→ Exercise instructions
Check every line of the data below for the string "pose", and copy the ones that hold it.

━━━━━━━━━━━━━━━━━━━━

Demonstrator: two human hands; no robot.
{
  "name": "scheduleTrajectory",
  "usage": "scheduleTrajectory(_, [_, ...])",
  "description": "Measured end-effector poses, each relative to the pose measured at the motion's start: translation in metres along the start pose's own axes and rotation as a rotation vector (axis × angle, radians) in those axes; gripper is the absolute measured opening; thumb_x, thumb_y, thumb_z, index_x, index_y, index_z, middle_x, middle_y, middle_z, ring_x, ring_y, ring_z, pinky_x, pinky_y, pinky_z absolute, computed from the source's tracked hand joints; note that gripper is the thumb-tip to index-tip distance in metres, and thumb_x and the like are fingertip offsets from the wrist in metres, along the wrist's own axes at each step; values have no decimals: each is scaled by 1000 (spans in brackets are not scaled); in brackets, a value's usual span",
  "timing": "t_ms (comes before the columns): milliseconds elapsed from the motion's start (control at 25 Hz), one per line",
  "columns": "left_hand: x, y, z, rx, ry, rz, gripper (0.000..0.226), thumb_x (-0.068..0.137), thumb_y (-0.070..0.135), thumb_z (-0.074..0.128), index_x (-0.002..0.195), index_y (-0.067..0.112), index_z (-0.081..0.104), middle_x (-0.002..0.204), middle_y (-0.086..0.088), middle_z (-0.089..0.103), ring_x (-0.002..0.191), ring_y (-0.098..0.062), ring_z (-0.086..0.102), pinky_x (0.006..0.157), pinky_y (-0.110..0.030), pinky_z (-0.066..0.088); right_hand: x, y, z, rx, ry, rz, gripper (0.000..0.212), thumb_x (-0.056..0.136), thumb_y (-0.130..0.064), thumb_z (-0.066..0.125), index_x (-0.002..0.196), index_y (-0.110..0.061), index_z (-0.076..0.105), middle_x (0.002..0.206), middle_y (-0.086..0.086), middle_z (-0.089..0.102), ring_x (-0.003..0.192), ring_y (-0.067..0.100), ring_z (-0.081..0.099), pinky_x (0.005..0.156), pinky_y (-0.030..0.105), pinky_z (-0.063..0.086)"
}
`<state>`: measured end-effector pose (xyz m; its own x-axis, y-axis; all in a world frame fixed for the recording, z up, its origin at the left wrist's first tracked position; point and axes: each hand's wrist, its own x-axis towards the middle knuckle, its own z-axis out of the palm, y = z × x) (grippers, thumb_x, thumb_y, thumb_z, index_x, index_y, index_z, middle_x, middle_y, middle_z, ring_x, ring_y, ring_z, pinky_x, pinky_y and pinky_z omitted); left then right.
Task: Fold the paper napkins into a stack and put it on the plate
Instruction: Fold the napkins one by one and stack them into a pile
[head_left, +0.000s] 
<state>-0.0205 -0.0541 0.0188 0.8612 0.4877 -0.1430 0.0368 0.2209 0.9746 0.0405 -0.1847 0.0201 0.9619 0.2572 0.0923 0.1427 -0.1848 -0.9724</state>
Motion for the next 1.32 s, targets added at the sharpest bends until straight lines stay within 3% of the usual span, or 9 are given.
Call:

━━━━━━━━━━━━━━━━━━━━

→ Solution below
  "description": "Measured end-effector poses, each relative to the pose measured at the motion's start: translation in metres along the start pose's own axes and rotation as a rotation vector (axis × angle, radians) in those axes; gripper is the absolute measured opening; thumb_x, thumb_y, thumb_z, index_x, index_y, index_z, middle_x, middle_y, middle_z, ring_x, ring_y, ring_z, pinky_x, pinky_y, pinky_z absolute, computed from the source's tracked hand joints; note that gripper is the thumb-tip to index-tip distance in metres, and thumb_x and the like are fingertip offsets from the wrist in metres, along the wrist's own axes at each step; values have no decimals: each is scaled by 1000 (spans in brackets are not scaled); in brackets, a value's usual span",
`<state>`: measured end-effector pose (xyz m; its own x-axis, y-axis; all in a world frame fixed for the recording, z up, its origin at the left wrist's first tracked position; point and axes: each hand's wrist, its own x-axis towards the middle knuckle, its own z-axis out of the palm, y = z × x) (grippers, thumb_x, thumb_y, thumb_z, index_x, index_y, index_z, middle_x, middle_y, middle_z, ring_x, ring_y, ring_z, pinky_x, pinky_y and pinky_z omitted); left then right.

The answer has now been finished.